Dataset excerpts
★ ★ ★ ★ ★ ★ ★
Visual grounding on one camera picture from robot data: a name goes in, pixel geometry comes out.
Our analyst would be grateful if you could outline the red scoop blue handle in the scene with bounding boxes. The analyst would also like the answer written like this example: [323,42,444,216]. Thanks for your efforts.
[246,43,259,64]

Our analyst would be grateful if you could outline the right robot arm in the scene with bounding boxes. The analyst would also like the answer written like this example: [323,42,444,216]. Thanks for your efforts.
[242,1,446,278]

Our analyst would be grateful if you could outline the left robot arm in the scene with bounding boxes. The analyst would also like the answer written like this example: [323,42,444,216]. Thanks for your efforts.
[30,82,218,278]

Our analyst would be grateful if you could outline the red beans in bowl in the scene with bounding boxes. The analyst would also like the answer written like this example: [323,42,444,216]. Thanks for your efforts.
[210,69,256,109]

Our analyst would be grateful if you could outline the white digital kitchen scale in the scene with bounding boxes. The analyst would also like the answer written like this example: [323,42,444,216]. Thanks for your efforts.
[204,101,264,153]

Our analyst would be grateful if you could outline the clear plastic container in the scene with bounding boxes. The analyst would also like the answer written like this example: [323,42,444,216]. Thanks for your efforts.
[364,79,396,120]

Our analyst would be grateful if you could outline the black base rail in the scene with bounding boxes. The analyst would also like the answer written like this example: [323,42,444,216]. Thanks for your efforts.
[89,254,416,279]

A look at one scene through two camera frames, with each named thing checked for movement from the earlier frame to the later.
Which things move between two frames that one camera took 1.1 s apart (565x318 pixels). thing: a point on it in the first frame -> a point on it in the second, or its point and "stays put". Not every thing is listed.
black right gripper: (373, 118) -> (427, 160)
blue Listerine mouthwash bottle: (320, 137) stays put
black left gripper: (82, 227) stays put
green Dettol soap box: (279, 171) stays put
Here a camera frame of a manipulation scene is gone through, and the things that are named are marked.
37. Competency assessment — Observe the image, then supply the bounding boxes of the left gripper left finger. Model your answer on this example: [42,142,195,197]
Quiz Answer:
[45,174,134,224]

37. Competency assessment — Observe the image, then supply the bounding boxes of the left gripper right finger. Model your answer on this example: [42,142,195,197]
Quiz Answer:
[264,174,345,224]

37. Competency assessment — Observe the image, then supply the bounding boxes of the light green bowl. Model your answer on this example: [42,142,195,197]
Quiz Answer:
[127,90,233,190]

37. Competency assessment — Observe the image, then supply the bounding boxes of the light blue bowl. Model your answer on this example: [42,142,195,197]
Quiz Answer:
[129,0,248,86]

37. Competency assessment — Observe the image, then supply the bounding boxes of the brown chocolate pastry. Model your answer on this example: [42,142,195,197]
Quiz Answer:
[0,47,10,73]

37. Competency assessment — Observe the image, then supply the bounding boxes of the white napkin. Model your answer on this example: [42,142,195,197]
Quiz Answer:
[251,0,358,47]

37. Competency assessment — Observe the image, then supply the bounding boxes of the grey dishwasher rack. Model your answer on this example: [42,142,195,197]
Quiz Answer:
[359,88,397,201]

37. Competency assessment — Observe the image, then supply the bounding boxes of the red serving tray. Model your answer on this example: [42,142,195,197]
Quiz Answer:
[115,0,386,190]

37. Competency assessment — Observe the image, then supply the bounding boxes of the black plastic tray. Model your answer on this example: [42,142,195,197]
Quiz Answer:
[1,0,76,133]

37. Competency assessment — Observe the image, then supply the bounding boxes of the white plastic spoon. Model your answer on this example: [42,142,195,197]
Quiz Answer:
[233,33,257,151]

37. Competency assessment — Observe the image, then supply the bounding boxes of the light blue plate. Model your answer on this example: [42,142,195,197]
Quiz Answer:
★ ★ ★ ★ ★ ★ ★
What is the number of lines in the records that include "frames"? Answer with that number alone.

2